• WHAT YOU HAVE TO DO: The answer must be one number: how many lines in the data below include the string "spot".

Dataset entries
===============

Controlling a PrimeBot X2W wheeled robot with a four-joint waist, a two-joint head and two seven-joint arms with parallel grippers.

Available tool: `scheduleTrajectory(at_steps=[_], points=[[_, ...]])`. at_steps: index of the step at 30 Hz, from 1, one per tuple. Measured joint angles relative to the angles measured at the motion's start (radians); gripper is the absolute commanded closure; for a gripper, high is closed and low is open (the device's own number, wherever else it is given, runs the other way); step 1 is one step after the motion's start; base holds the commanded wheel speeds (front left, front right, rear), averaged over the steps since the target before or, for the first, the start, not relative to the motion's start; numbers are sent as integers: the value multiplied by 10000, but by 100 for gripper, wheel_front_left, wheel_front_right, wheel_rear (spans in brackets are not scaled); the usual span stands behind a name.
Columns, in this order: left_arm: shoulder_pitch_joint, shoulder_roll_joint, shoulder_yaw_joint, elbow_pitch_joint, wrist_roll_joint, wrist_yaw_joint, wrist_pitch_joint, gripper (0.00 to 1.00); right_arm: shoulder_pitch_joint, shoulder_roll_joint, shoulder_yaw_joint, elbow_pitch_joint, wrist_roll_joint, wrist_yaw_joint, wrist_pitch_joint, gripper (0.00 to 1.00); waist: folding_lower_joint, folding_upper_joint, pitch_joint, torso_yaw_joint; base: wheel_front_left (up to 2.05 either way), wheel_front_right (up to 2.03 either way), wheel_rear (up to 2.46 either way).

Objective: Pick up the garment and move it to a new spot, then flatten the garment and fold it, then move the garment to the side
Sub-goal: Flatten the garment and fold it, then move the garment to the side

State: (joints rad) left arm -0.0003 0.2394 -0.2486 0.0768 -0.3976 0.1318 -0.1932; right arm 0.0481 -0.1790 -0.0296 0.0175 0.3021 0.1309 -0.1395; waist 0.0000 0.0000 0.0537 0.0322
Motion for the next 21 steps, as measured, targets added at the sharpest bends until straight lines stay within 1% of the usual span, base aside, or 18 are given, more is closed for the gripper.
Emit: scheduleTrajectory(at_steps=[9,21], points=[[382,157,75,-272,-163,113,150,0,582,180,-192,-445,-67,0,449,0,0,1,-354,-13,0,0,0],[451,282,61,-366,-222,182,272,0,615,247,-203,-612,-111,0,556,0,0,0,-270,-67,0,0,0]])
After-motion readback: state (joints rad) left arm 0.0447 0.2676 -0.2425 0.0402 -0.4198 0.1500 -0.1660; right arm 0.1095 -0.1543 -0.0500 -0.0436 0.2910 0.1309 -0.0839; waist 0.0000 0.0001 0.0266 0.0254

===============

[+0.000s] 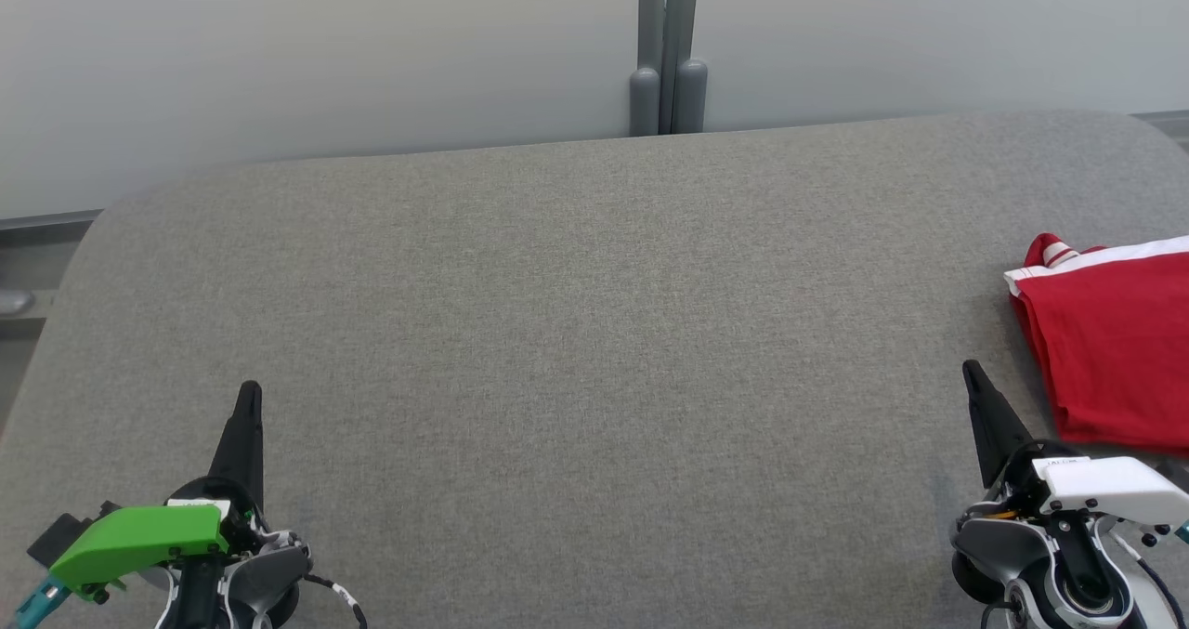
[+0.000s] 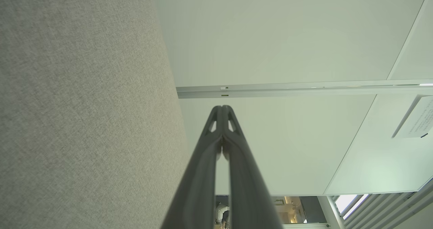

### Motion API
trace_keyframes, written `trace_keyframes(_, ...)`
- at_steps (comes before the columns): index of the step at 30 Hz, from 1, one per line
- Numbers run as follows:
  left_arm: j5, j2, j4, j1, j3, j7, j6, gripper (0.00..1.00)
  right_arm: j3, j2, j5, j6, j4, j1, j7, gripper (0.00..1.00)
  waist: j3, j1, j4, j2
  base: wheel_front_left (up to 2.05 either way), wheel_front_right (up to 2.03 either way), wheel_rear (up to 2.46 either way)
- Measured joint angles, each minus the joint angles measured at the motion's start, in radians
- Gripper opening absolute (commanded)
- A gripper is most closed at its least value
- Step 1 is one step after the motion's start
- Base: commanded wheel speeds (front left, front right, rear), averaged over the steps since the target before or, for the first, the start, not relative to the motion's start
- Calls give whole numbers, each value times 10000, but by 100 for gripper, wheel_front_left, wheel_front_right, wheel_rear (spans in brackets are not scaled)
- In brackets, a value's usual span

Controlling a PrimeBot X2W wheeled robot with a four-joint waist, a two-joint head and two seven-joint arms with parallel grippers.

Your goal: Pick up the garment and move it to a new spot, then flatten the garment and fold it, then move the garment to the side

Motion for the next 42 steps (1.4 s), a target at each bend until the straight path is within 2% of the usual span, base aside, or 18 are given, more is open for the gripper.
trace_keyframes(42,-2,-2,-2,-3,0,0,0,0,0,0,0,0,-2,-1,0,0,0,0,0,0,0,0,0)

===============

• EXERCISE RESPONSE: 2